# my other darling children!



## millieandnellie (Dec 9, 2008)

ok, so I have posted tons of pics of my ratties now here are pics of my other animals, my family has four cats and a dog so I am posting my animals. 

Sampson, my horse

http://s65.photobucket.com/albums/h205/br549_red/?action=view&current=DSCN0141-1.jpg

Doc, my other horse

http://s65.photobucket.com/albums/h205/br549_red/?action=view&current=jumpingDocamazingly003.jpg

my cat Ruthie

http://s65.photobucket.com/albums/h205/br549_red/?action=view&current=sarah016.jpg

my dog Maggie

http://s65.photobucket.com/albums/h205/br549_red/?action=view&current=random014.jpg

my grandpaws horse that I ride a lot, Cody

http://s65.photobucket.com/albums/h205/br549_red/?action=view&current=jumpingDocamazingly013.jpg

and Millie and Nellie, Nellie black and white and Millie grey

http://s65.photobucket.com/albums/h205/br549_red/?action=view&current=DSCN0200.jpg

http://s65.photobucket.com/albums/h205/br549_red/?action=view&current=DSCN0205.jpg


----------



## Wimbo (Nov 21, 2008)

So sweet!
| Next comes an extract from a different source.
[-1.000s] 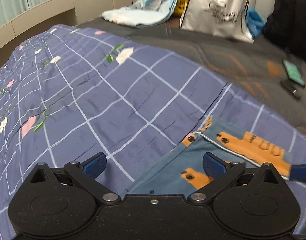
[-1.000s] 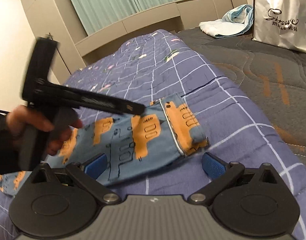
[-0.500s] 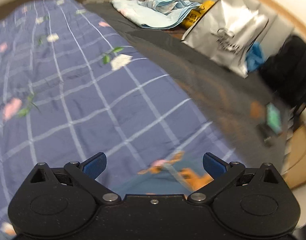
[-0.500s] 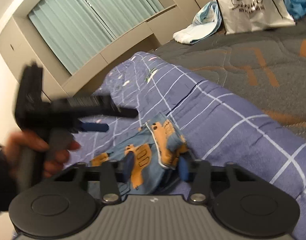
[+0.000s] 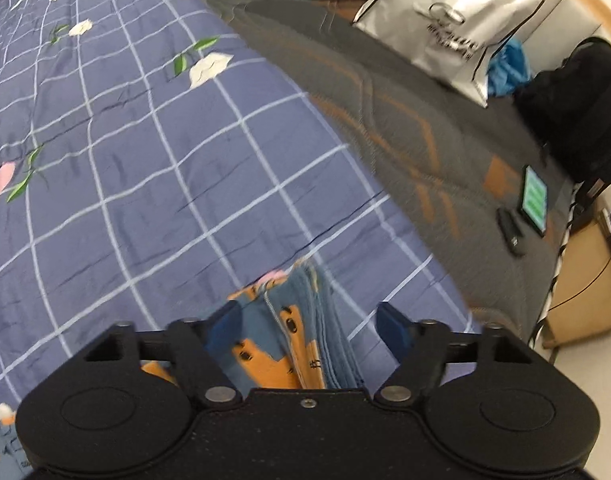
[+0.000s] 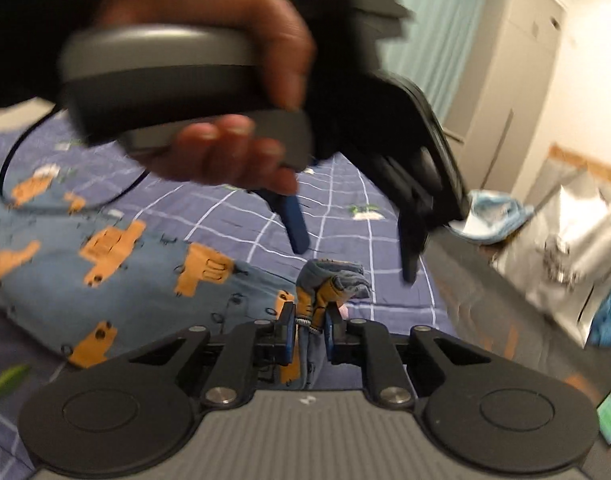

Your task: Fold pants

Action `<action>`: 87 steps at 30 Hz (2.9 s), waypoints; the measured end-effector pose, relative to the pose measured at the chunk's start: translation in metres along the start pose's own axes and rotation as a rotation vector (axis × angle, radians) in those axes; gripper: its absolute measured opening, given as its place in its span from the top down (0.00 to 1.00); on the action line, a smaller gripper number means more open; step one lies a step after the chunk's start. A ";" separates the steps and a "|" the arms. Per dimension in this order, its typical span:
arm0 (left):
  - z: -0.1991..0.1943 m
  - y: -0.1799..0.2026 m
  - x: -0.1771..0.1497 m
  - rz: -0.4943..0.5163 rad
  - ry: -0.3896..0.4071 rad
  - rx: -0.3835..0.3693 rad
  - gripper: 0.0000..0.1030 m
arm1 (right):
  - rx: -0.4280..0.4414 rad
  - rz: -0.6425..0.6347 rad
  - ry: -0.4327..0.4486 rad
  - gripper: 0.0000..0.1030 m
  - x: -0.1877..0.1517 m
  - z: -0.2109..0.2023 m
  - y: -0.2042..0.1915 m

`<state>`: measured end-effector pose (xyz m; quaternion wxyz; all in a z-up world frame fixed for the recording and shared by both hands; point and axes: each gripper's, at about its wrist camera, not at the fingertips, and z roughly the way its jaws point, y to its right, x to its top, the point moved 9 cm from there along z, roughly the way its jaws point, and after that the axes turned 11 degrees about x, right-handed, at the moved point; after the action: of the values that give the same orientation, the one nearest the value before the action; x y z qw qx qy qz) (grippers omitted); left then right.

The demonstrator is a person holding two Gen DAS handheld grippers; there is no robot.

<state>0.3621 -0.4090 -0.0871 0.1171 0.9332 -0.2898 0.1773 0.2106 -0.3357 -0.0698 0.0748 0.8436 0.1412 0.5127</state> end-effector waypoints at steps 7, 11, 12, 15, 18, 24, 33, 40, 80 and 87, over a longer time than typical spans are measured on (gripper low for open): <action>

Maggie is so darn cute! I love horses - we have 18 acres but are not zoned for horses. My kiddos would love one.


----------



## millieandnellie (Dec 9, 2008)

thanks, my first horse was Doc, he lives at granpa's though and still does cause his stable amte Cody is his buddy,and he is stabled a mile down the roed, so I just walk to get to him, and when I got Sampson he got to live with me!


----------



## Siwain (Feb 25, 2008)

I love your horses!  I used to have horses... over ten years ago. I really miss it!


----------



## millieandnellie (Dec 9, 2008)

I love having horses, they are so important to me, as the rats are too lol, but I have know horses al my life so I can't think of life without them!


----------



## Siwain (Feb 25, 2008)

Yeah, i know what you're saying. I really miss having horses, and i've come to think that i can never be really truly happy if i'm not around them! :-\


----------